Há um desafio comum a projetos fotográficos sobre família: a linha tênue entre uma narrativa que parte de um sujeito ou grupo e uma narrativa que se limita a este. Por ser excessivamente autocentrada, uma narrativa pode acabar por apenas afirmar privilégios raciais e de classe, mesmo que inconscientemente, quando pensamos sobre a quem se garantiu o direito à memória e conhecimento de seus ancestrais no Brasil.

Conscientemente ou não, o privado é sempre político. A potência de, a partir de si, do microcosmo da vida privada, se comunicar com as experiências de outres, coletivas, atravessa trabalhos icônicos como Kitchen Table Series (1990), da fotógrafa estadunidense Carrie Mae Weems, publicada em livro em 2016 – em que a partir de cenas cotidianas performadas em torno de uma mesa de jantar, reflete sobre papéis de gênero nos relacionamentos amorosos, entre tantas outras questões.

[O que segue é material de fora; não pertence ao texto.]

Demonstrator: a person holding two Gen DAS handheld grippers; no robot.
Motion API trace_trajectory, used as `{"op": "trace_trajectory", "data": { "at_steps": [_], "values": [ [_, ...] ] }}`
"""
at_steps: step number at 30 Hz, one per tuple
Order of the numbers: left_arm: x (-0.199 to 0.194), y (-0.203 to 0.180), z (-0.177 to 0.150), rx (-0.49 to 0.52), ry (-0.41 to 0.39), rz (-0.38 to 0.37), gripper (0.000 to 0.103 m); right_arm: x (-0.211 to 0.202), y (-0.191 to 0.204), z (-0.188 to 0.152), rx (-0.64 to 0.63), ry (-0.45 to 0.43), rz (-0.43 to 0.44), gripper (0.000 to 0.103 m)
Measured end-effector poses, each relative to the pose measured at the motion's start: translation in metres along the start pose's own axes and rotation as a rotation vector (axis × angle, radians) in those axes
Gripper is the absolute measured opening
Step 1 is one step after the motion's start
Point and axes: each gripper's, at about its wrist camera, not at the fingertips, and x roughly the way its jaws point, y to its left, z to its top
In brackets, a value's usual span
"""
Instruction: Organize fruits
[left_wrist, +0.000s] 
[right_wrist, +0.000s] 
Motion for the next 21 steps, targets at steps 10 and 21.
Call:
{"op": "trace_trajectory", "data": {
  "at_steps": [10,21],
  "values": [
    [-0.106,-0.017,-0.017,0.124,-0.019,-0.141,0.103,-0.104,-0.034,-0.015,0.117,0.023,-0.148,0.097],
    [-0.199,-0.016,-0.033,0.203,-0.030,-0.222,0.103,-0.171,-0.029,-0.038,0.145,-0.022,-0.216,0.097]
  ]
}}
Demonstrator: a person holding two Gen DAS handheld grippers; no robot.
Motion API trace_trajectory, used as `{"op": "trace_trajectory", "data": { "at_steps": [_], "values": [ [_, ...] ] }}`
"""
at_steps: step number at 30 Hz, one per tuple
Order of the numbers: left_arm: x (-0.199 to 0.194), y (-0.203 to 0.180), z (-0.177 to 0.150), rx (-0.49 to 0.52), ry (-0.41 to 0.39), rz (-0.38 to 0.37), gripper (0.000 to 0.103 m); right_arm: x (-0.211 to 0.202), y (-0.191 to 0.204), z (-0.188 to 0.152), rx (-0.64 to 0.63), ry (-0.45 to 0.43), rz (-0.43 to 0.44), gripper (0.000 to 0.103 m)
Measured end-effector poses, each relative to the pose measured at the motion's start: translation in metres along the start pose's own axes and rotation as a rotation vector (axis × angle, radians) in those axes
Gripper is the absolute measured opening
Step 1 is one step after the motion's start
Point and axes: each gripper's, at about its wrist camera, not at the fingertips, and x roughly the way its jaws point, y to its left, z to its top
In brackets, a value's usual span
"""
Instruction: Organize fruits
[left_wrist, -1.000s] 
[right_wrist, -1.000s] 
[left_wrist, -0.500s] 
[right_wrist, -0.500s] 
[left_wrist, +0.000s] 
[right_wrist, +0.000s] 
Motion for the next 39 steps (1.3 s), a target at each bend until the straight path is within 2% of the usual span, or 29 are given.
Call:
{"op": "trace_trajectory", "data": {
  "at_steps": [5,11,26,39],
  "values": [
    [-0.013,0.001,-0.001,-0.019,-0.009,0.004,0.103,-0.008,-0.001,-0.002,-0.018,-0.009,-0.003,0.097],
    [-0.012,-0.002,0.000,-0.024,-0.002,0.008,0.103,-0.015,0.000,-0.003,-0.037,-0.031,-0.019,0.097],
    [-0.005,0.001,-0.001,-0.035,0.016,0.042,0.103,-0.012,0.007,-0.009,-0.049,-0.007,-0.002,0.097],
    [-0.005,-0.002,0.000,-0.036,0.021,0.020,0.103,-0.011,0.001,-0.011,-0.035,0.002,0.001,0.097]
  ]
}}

Neste sentido, me parecem especialmente interessantes nos fotolivros aqui comentados as reflexões sociais mais amplas que alcançam. Seja sobre a construção ou desconstrução da ideia de família e identidade, ou sobre os próprios mecanismos de produção da representação, da imagem e da memória. ///

Daniela Fonseca Moura é fotógrafa e pesquisadora baiana, mestre em Comunicação. É professora convidada da pós-graduação de fotografia do Centro Universitário Belas Artes (SP) e de cultura visual da Unicap (PE). Atua como curadora e mediadora do ciclo de conversas do Festival Imaginária.